What about modifying the TPS and/or MAP signals to hide the true load from the ECU?

funkhoss 06-26-2020 08:25 AM

Quote:

Originally Posted by Gasoline Fumes (Post 627008)
What about modifying the TPS and/or MAP signals to hide the true load from the ECU?

Interesting idea! I'm pretty sure that on the Metro the closed/open loop threshold, once operating conditions for closed loop are met, is based 100% on TPS position vs. RPM (as it is on the Caprice and other ECUs that I'm familiar with). So, it's very likely that the only signal that would need modification is the TPS signal.

The question is: how would so doing affect the engine's operation in other ways?

Ultimately, it would be more about convenience than necessity. It is possible to keep it in closed loop at high load--you just have to be very careful about throttling.

-Funkhoss

laser3kw 07-02-2020 08:31 AM

mind blowing mileage!
I see you run non-ethanol gas also. That pushed my car over the hump for gas mileage. My ecu has no aftermarket support so software hacks are out. I want to explore some sensor mods but don't want to push advance to the point of cracking the head or burning the valves.

Silent Blood 07-15-2020 04:05 AM

Quote:

Originally Posted by funkhoss (Post 627025)
Interesting idea! I'm pretty sure that on the Metro the closed/open loop threshold, once operating conditions for closed loop are met, is based 100% on TPS position vs. RPM (as it is on the Caprice and other ECUs that I'm familiar with). So, it's very likely that the only signal that would need modification is the TPS signal.

The question is: how would so doing affect the engine's operation in other ways?

Ultimately, it would be more about convenience than necessity. It is possible to keep it in closed loop at high load--you just have to be very careful about throttling.

-Funkhoss

Some engines run without any enrichment, for example the Toyota Prius, or an old Mercedes M119/120 - engine from a certain year on. Issues? Obviously none. I think, this enrichment occurs often too early or too strong. A few years ago, I saw a german examination about exhaust pollutant of modern cars. It shows, that cheaper cars tends to enrich the fuel / air mixture way earlier than expensive cars. I guess, itīs just cheaper, to just enrich it, unstead to estimate, on which rpm or load this enrichment is really necessary.

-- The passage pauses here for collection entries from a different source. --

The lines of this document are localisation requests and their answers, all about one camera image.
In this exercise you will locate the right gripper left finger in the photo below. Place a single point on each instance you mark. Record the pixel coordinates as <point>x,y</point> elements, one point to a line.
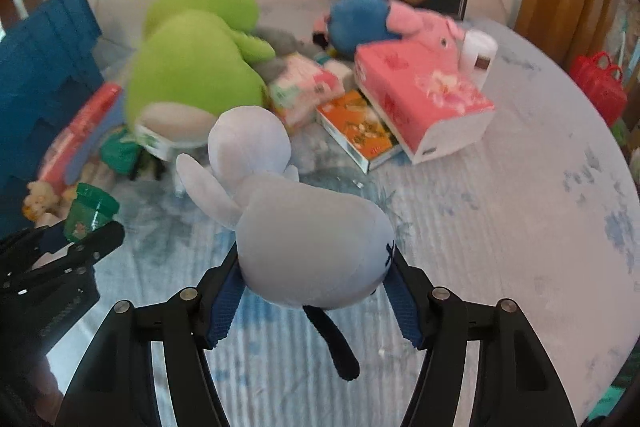
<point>114,382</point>

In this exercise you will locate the pink tissue box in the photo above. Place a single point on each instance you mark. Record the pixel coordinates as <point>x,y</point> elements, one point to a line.
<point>431,109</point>

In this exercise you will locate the white small bottle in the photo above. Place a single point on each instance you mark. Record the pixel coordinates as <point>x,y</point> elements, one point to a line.
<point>478,51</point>

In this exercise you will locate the green frog plush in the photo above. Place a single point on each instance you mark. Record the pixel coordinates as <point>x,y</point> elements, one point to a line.
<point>196,60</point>

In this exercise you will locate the blue foam boomerang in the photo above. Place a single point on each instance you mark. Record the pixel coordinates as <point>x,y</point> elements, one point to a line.
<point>95,124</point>

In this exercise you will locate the blue plastic crate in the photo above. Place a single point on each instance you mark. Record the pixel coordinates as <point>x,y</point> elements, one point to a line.
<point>47,74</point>

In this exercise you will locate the orange snack box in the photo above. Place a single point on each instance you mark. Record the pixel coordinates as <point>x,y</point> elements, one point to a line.
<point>355,126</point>

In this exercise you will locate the green wipes pack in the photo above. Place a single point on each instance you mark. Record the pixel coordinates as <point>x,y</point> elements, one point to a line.
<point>120,151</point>

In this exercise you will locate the long pink tissue pack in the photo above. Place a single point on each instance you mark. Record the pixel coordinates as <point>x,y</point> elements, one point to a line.
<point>68,153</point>

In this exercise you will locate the small cream bear plush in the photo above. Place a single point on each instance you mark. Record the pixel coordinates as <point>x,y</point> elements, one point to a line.
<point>41,203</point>

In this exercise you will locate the blue pink plush toy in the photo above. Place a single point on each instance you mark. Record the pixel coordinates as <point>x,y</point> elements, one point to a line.
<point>350,23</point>

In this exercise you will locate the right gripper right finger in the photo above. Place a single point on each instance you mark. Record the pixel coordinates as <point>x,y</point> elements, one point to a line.
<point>516,382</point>

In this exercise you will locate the green plastic jar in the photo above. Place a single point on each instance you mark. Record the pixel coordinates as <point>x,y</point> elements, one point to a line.
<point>91,209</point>

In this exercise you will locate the white penguin plush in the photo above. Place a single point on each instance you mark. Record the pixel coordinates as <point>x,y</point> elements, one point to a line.
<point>298,245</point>

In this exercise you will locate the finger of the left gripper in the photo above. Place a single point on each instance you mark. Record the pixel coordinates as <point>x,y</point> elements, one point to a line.
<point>44,240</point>
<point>83,254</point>

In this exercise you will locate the grey plush toy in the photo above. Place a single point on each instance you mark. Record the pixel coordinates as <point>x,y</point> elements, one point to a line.
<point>284,43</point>

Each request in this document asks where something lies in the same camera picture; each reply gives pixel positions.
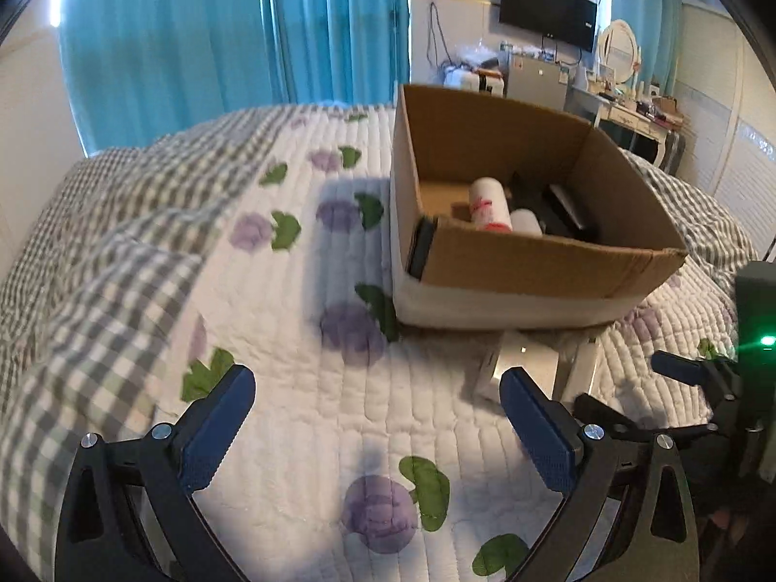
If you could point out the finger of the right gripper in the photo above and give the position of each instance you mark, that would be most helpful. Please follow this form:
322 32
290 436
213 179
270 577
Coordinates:
717 377
589 410

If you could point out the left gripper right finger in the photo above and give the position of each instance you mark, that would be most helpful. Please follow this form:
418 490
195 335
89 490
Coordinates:
654 534

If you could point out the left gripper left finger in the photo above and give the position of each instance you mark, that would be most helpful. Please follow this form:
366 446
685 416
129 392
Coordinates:
100 536

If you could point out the white power adapter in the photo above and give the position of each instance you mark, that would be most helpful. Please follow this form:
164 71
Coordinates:
577 376

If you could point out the black charger block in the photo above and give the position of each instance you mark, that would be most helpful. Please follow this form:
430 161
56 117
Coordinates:
559 211

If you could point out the white plastic bottle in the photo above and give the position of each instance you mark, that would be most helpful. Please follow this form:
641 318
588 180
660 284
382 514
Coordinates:
524 222

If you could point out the white bottle red cap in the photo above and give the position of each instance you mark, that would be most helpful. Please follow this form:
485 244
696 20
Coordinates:
488 207

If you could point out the black remote control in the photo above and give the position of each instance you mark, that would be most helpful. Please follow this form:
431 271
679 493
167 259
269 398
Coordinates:
423 237

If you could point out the white louvred wardrobe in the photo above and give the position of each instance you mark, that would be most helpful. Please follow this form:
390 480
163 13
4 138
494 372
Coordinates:
728 103

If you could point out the white dressing table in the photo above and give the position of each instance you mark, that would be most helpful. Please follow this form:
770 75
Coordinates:
603 110

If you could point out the grey checked blanket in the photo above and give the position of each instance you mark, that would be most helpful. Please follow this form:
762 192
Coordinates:
89 304

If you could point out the open cardboard box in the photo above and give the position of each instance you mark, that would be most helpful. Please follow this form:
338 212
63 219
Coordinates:
444 140

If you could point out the floral white quilt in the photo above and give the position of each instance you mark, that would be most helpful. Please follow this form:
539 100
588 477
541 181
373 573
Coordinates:
373 451

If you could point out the oval vanity mirror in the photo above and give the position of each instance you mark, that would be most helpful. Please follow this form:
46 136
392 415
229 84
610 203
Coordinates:
617 52

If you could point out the silver mini fridge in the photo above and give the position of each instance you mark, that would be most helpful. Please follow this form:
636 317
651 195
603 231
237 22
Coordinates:
537 82

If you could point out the teal curtain right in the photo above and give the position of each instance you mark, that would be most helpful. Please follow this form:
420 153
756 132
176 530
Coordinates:
656 25

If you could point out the white suitcase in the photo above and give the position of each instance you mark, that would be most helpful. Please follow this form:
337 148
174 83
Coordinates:
475 80

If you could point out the blue curtain left panel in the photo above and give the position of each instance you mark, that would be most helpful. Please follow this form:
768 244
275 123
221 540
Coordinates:
138 69

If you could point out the blue curtain panel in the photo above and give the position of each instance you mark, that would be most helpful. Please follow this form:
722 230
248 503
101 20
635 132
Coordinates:
350 52
138 69

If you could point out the blue curtain middle panel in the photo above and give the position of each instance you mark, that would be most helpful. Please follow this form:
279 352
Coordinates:
350 52

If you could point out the black wall television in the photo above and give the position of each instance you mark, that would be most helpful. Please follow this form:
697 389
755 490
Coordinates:
572 22

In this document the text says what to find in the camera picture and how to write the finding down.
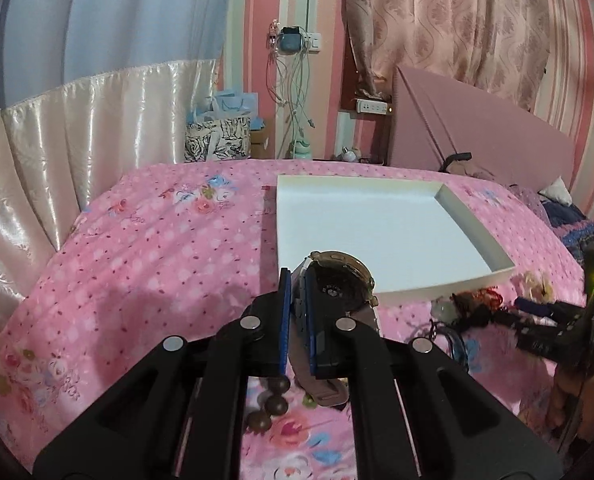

hayden55 11-11-2020 09:39 AM

Quote:

Originally Posted by funkhoss (Post 606894)
I've attached a pic of the car that I took this morning.

-Llumar Air 80 "clear" window tint (for interior heat reduction)

-Funkhoss

Funk,

Can you buy this tint for self install? I have 3m Crystalline but its a racket. They will only sell to dealers who want an arm and a leg to install it and they are few and far between.

funkhoss 11-11-2020 09:53 AM

Quote:

Originally Posted by hayden55 (Post 636064)
Funk,

Can you buy this tint for self install? I have 3m Crystalline but its a racket. They will only sell to dealers who want an arm and a leg to install it and they are few and far between.

That I do not know, unfortunately. I had someone local to me, whose labor charges were quite reasonable, install it on both of our cars.

I can say that it does seem to work, though!

-Funkhoss

hayden55 11-11-2020 05:08 PM

Quote:

Originally Posted by funkhoss (Post 636067)
That I do not know, unfortunately. I had someone local to me, whose labor charges were quite reasonable, install it on both of our cars.

I can say that it does seem to work, though!

-Funkhoss

I'm a huge fan of that style of tint as well. It makes a crazy difference.